Inspired by: Rafal Lukawiecki’s seminar about Business Analytics and Big Data, Microsoft Norway
Intro
Wikipedia defined BIG Data as a collection of data sets so large and complex that it becomes difficult to process using on-hand database management tools or traditional data processing applications. But this definition does not include the main reason why Big Data is actual nowadays and what was the purpose to re-invent this technology. Here is a visualization map for BIG Data and how is that large amount of data is generated:
Fig1. Big Data visualization by WIPRO
As you can see from the figure, Big Data aims to represent a large set of data with a single point (a value or a expression) so that make sense for us.
BIG DATA: how big is World data?
Big Data is one of the most famous words around the world describing a new technology that will handle the big amount of data that is generated every day for analytic purposes. But, anyway handling Big Data is not any problem because we are witnessing everyday that hardware capacity expands as data volume expands and also hardware is getting cheaper day by day. So the definition BIG is not at all the case of Big Data, so the hardware capacity can hold whatever BIG Data can be. The average data set of the whole World is calculated to be 1.5 GB and that is an average memory stick, even though an average RAM (in-memory) capacity.
Anyway, if the case is not capacity and size then what is it?
BIG Data: what about data?
Data is important part of BIG Data, but is this meaning of the concept behind the BIG Data? The answer is NO and to be correct BIG Data is just a meaningless buzzword created only for masses. Behind this name does not exist any concept of the Big Data. If you look at the data you can’t say nothing than is big or small, has 1, 2, 3 … n sources and is rapidly/slowly expanding etc…, but that is not what BIG Data is interested to solve at all. If you think the size is the matter, then you are wrong again, so Big Data is not about BIGness at all.

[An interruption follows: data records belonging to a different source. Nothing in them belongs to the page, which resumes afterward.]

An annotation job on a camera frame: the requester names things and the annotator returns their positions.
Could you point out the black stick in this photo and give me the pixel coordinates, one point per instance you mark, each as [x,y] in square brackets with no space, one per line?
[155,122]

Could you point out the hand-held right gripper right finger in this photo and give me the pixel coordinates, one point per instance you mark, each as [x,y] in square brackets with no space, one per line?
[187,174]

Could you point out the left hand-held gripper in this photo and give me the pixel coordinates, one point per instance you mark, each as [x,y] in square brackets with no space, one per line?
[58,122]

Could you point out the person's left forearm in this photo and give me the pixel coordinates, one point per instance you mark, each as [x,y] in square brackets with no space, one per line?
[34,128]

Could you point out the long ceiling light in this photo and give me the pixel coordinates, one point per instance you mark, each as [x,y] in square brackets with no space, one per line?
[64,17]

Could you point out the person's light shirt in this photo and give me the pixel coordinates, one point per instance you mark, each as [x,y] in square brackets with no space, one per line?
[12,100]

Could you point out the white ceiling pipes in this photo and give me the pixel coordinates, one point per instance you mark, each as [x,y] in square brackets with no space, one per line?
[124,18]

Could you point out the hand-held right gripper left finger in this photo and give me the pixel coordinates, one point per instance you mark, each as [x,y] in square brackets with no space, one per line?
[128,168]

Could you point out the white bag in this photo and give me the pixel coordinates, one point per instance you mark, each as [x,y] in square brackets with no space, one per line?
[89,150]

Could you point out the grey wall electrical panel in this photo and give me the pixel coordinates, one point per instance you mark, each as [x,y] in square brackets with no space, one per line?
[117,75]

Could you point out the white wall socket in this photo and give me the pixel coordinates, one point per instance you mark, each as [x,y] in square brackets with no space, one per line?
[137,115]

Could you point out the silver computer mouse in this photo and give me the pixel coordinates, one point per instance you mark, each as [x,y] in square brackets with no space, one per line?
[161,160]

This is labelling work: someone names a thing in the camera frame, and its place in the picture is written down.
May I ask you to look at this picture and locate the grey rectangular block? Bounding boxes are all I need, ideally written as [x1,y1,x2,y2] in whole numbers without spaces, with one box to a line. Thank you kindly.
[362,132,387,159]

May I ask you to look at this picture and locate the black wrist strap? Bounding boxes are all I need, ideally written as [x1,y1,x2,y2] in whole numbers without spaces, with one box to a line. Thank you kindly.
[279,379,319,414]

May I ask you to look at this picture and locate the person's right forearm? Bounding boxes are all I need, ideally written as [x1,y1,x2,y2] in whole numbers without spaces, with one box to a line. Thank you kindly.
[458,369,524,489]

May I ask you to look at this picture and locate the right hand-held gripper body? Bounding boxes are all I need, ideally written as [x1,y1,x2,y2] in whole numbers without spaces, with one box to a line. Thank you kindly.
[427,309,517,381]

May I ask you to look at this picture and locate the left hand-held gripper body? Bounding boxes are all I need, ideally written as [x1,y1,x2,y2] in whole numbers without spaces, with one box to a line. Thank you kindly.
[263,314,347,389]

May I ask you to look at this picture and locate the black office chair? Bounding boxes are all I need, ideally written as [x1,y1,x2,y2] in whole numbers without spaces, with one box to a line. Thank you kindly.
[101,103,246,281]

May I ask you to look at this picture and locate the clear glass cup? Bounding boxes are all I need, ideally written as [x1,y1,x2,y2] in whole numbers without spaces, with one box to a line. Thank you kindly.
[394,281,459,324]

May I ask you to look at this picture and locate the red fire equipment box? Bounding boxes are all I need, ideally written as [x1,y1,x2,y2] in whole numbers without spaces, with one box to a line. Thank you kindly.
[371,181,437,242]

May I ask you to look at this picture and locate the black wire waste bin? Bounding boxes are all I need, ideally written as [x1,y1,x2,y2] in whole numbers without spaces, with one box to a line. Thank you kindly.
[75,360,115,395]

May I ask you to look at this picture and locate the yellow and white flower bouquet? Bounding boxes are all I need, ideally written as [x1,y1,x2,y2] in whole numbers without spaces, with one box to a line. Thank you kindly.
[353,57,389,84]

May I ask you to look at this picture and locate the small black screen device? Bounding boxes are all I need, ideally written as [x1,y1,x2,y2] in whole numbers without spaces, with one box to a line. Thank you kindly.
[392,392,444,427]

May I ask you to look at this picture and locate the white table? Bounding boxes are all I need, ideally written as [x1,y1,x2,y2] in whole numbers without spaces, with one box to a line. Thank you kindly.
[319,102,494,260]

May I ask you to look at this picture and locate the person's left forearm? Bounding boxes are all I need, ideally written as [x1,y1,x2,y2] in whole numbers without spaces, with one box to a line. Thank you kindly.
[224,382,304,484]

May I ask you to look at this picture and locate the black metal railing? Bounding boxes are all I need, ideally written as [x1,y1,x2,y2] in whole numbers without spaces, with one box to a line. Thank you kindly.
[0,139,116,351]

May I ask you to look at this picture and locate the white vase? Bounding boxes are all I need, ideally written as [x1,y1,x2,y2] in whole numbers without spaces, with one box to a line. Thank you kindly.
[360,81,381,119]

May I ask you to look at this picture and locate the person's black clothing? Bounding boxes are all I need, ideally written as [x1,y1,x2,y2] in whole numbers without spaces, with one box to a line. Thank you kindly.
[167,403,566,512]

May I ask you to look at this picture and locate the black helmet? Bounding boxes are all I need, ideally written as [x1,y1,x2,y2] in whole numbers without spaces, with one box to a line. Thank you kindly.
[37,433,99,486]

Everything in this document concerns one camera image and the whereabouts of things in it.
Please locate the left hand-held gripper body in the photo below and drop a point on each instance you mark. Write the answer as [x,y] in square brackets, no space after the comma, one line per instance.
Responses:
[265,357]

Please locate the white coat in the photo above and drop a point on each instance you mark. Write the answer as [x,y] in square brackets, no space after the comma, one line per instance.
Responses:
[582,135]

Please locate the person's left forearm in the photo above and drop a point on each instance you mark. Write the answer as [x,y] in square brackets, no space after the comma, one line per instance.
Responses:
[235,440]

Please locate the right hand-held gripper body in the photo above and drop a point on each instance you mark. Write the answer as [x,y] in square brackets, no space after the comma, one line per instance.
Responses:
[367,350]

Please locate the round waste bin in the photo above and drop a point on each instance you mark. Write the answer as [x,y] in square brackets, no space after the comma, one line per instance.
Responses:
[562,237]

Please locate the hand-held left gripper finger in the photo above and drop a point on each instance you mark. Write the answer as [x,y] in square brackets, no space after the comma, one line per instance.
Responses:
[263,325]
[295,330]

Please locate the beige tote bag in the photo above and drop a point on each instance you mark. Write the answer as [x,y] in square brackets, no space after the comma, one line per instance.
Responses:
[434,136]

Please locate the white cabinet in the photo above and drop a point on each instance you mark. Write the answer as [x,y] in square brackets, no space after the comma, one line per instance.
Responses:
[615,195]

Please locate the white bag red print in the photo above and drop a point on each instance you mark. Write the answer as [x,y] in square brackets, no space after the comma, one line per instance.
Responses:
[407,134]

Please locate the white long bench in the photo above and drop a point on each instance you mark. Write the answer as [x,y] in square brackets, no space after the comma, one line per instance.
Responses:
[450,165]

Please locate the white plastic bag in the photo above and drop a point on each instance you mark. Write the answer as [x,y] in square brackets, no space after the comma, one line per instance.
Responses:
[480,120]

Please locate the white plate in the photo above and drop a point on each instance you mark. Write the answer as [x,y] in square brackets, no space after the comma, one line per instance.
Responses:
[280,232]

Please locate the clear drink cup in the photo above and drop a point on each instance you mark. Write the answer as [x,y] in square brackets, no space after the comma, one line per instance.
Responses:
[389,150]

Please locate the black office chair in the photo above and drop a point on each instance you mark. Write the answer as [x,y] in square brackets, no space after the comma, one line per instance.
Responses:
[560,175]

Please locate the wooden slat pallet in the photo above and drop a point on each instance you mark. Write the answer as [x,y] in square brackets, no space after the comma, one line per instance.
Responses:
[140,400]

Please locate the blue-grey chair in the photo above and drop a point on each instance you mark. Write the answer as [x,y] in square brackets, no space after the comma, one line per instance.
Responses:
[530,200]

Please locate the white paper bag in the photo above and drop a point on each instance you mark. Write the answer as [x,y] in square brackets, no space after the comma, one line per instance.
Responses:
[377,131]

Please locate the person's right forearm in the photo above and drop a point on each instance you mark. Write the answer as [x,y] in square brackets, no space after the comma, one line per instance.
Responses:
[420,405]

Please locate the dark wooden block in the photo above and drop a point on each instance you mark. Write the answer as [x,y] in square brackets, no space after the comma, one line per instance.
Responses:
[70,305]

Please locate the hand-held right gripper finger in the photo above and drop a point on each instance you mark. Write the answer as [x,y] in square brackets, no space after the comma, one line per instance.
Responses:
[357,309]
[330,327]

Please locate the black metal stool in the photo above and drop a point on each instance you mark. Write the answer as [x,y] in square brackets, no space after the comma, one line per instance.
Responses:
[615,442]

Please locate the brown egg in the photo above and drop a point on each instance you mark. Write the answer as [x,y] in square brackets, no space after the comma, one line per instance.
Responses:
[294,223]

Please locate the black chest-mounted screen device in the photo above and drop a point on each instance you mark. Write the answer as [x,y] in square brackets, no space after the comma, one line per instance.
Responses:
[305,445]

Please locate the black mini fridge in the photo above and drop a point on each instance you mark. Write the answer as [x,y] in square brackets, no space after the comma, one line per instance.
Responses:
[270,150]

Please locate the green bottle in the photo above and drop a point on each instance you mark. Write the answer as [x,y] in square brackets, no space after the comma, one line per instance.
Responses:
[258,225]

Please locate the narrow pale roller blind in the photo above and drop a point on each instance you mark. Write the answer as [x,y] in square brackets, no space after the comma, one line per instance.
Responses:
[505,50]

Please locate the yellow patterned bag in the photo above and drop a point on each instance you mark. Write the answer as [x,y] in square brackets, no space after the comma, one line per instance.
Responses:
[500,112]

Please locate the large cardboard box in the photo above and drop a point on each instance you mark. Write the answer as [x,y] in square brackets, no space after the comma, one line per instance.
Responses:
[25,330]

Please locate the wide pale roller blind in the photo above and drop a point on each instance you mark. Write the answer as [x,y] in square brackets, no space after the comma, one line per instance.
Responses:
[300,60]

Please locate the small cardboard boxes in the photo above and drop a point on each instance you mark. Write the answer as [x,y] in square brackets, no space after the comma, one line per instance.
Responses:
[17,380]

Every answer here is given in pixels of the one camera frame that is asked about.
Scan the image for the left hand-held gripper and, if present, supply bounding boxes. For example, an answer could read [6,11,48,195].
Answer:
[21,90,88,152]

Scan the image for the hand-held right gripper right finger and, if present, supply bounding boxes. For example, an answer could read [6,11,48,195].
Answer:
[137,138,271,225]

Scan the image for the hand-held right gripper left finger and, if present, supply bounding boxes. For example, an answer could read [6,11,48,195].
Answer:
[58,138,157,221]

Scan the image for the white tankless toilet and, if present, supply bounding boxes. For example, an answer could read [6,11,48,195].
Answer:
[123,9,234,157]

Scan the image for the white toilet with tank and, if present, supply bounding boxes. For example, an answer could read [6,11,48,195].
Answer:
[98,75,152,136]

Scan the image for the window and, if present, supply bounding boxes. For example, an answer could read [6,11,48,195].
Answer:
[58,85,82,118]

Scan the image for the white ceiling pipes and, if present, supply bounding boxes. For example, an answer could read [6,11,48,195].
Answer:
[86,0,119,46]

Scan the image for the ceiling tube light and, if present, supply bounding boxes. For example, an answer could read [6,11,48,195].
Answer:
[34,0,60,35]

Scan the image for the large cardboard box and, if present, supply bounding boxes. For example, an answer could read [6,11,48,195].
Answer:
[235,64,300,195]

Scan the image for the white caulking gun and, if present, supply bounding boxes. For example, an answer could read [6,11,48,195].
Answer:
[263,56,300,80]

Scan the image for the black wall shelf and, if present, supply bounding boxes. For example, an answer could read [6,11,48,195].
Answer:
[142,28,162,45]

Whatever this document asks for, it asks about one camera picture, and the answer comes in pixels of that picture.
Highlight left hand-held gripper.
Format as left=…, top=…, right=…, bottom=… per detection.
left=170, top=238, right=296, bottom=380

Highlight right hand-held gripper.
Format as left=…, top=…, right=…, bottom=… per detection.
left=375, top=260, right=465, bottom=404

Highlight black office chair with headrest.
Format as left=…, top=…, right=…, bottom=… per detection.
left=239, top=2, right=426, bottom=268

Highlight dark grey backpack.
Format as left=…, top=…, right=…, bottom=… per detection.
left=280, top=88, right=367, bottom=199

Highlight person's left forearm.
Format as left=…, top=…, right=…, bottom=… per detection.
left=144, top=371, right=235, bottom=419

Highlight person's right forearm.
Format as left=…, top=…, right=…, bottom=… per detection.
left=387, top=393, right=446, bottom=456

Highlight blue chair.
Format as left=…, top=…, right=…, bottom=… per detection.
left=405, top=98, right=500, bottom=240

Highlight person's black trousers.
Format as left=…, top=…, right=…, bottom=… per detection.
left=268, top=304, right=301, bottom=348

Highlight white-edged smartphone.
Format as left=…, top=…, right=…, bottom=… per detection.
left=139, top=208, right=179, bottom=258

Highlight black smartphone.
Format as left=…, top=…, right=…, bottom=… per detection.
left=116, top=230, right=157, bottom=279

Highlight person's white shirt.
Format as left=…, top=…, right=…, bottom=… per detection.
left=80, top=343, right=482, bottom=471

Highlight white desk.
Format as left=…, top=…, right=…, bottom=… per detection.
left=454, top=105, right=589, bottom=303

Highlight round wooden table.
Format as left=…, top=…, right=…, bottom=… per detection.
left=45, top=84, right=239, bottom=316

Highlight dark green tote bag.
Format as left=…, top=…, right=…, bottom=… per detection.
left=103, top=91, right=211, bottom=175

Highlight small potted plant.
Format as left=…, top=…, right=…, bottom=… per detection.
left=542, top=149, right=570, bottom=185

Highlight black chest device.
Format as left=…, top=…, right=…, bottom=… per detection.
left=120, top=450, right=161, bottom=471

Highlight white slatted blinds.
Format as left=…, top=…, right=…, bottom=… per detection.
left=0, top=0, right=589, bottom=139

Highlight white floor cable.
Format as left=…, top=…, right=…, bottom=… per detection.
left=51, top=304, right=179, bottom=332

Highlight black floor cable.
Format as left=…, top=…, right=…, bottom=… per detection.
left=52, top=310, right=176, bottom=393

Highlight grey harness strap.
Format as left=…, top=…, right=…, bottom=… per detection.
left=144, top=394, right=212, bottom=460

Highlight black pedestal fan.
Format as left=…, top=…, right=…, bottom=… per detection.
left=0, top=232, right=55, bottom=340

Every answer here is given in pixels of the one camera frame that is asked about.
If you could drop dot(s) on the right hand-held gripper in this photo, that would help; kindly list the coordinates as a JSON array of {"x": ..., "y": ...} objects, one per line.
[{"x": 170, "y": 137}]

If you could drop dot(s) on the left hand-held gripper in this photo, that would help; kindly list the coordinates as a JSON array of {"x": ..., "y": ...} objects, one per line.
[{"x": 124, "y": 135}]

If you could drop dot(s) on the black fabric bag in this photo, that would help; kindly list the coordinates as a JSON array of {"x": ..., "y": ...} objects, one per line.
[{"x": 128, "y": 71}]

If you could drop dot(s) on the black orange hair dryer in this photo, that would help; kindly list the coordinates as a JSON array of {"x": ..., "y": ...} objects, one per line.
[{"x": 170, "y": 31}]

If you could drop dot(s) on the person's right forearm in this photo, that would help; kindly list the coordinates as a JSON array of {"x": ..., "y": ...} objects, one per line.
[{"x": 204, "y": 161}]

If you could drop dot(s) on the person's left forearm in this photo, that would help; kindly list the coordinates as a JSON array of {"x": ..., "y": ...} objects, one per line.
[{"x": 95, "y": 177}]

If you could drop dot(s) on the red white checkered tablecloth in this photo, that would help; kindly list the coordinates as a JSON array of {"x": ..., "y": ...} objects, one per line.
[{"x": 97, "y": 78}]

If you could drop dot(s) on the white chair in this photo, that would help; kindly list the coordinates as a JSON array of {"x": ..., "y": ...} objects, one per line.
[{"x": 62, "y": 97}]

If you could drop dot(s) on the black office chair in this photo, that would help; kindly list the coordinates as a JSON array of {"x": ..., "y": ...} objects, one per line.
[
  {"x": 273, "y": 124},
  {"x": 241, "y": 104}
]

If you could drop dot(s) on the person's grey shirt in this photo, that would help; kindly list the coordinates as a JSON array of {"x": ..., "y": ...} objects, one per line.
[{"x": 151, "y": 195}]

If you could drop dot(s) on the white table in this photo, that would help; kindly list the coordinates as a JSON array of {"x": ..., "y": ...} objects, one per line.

BIG Data is interested to answer the users and not developers, is not an optimizing tool but it is actually an answering machine.
BIG Data: The real case?!
The real deal in BIG Data is that BIG Data tries to generate a single answer (I like to call: the single truth) from a huge input of data. If the answer is the only output of BIG Data processing, so logically BIG Data is dependent on QUESTION. So, the real deal behind BIG Data is the question itself. If you are in a dilemma whether to choose or not BIG Data technology over traditional database technologies you should look not in the size and not in the data itself, but simply in your queries that you are going to use on that set of data. So, I agree totally with Rafal when he says that the reason existence of Big Data technologies are in the answer that we want to get from BIG Data.
Conclusion
BIG Data is just another buzz word without having to deal with the contest itself, but better when we know before we use it. Even thou, we can’t change the trends for this buzzword; at least we can support and use the technology as much as we can.